Pernyataannya memicu kemarahan banyak kepala daerah, tetapi disambut tepuk tangan masyarakat sipil dan akademisi. Sebab desentralisasi yang tanpa tanggung jawab hanyalah selimut bagi praktik penyimpangan dan patronase.

Jika uang publik tidak digunakan tepat waktu dan tepat guna, maka pemotongan bukan hukuman—melainkan pembelajaran.

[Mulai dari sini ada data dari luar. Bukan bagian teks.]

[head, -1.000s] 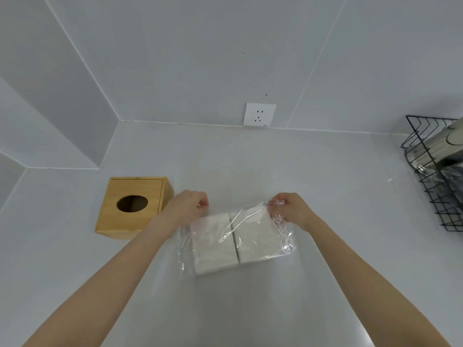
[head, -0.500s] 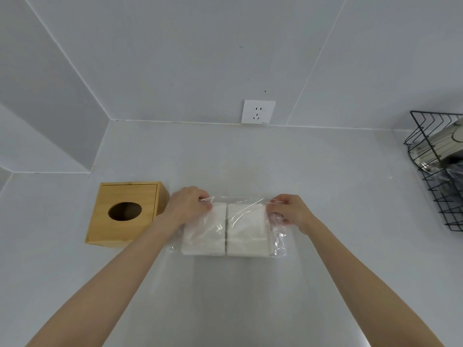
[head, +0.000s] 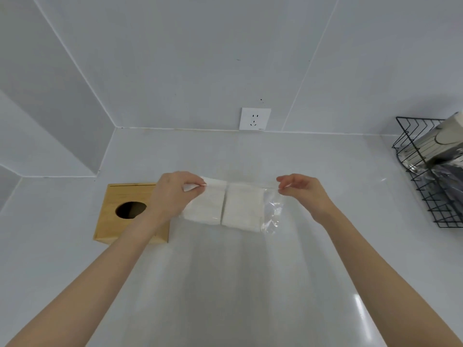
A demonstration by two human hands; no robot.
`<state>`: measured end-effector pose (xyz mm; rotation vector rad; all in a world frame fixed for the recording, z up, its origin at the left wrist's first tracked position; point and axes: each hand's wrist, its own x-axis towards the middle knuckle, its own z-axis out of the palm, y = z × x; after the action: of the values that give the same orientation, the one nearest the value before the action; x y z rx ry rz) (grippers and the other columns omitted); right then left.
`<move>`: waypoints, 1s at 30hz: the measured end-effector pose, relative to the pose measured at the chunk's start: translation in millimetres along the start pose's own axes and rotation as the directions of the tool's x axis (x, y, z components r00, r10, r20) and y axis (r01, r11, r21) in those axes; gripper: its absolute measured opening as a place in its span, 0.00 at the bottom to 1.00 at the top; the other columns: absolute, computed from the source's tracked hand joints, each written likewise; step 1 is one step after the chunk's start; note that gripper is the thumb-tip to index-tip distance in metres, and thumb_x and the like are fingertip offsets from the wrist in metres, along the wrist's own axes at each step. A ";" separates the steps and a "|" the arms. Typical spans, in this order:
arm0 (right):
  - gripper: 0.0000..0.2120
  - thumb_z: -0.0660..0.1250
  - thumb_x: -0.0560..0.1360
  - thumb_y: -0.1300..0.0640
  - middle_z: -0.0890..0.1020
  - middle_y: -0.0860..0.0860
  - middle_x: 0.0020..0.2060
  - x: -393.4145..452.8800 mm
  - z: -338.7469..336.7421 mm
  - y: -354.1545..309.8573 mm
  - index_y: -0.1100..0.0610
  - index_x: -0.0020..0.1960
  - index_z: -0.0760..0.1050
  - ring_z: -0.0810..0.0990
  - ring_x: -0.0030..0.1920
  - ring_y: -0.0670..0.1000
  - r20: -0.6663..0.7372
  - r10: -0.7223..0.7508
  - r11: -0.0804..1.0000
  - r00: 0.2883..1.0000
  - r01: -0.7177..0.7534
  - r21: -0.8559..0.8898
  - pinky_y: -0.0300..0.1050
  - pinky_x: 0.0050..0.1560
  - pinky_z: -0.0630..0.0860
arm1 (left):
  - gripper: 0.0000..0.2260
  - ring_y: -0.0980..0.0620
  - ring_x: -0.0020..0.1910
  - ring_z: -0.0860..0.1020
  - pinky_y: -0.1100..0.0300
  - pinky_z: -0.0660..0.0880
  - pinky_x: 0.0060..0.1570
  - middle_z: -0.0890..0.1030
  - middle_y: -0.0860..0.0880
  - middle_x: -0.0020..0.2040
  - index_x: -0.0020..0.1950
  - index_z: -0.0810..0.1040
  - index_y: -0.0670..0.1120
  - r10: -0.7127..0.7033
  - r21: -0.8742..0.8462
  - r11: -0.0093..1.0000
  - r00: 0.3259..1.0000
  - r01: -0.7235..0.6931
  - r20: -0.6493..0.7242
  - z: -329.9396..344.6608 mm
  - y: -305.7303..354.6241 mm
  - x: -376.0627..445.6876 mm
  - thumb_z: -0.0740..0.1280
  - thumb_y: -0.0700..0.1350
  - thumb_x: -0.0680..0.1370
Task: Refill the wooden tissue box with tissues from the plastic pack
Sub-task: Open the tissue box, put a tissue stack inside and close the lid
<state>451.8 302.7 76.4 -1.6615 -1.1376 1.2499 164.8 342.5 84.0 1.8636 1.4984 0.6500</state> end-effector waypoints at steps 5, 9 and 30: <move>0.12 0.66 0.70 0.72 0.82 0.56 0.53 -33.1 -3.3 6.7 0.57 0.34 0.75 0.80 0.55 0.52 0.179 0.017 1.000 0.984 -0.014 -0.022 0.44 0.59 0.72 | 0.01 0.56 0.51 0.77 0.65 0.71 0.49 0.80 0.57 0.48 0.39 0.83 0.48 -0.006 0.037 0.999 0.989 0.001 0.145 -7.7 -2.7 -34.7 0.72 0.42 0.71; 0.14 0.66 0.69 0.72 0.84 0.50 0.50 -57.5 -3.4 23.2 0.55 0.33 0.77 0.81 0.53 0.47 0.268 0.079 0.993 0.960 -0.052 -0.104 0.40 0.57 0.73 | 0.02 0.59 0.53 0.76 0.69 0.69 0.48 0.80 0.58 0.53 0.38 0.82 0.48 0.013 0.121 0.992 0.966 -0.045 0.257 -4.7 -5.5 -62.9 0.71 0.44 0.71; 0.25 0.74 0.63 0.57 0.75 0.50 0.49 -105.3 68.0 86.1 0.53 0.59 0.75 0.75 0.52 0.51 0.231 0.195 0.775 0.953 -0.005 -0.632 0.46 0.55 0.74 | 0.24 0.47 0.47 0.78 0.58 0.72 0.51 0.79 0.49 0.45 0.54 0.73 0.52 0.096 0.411 0.879 0.934 -0.242 0.344 61.8 -74.0 -121.0 0.64 0.54 0.59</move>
<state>390.6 179.2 12.2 -2.0870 -1.8171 1.2858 134.4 223.4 -10.0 2.3395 1.3550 0.0612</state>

Menimbang Masa Depan Desentralisasi

Kebijakan pemotongan TKD memang bisa menunda sejumlah proyek, tetapi efek jangka panjangnya lebih penting: daerah dipaksa menjadi lebih kreatif dan akuntabel.

Desentralisasi seharusnya menjadi ruang inovasi, bukan arena lomba menghabiskan anggaran. Seperti kata Purbaya, “Pembangunan bukan diukur dari banyaknya dana, tetapi dari keberanian menggunakannya dengan benar.”

Pada akhirnya, konflik antara Purbaya dan para elit daerah bukan semata pertarungan kebijakan, melainkan pertarungan moral. Ketika elit berteriak soal “hak otonomi”, rakyat bertanya balik: “Hak untuk siapa? Untuk kami, atau untuk kalian?”

Langkah Purbaya menjadi simbol perlawanan terhadap feodalisme fiskal—melawan pola pikir lama yang menempatkan kekuasaan di atas akal sehat.

Dan sebagaimana hukum alam politik: rakyat akan tahu siapa yang benar, sebab kejujuran selalu terdengar paling nyaring ketika kepentingan berisik menutup telinga.

___
Footnotes

  1. Kementerian Keuangan RI, Data Realisasi Transfer ke Daerah Tahun 2023, DJPK, 2024.

  2. Purbaya Yudhi Sadewa, Forum Ekonomi dan Fiskal Nasional 2024, Jakarta.

  3. Badan Pemeriksa Keuangan (BPK) RI, Ikhtisar Hasil Pemeriksaan Semester II Tahun 2024, hlm. 18–21.

  4. Kementerian Dalam Negeri, Laporan Evaluasi Kinerja Keuangan Daerah 2024, Ditjen Bina Keuangan Daerah.

  5. DJPK, Laporan Dana Mengendap di Rekening Pemerintah Daerah per Desember 2024, www.djpk.kemenkeu.go.id.

  6. Purbaya Yudhi Sadewa, Catatan Fiskal dan Integritas Publik, pidato di UI, 2024.

  7. Purbaya Yudhi Sadewa, wawancara di Kompas TV, 3 Juni 2024.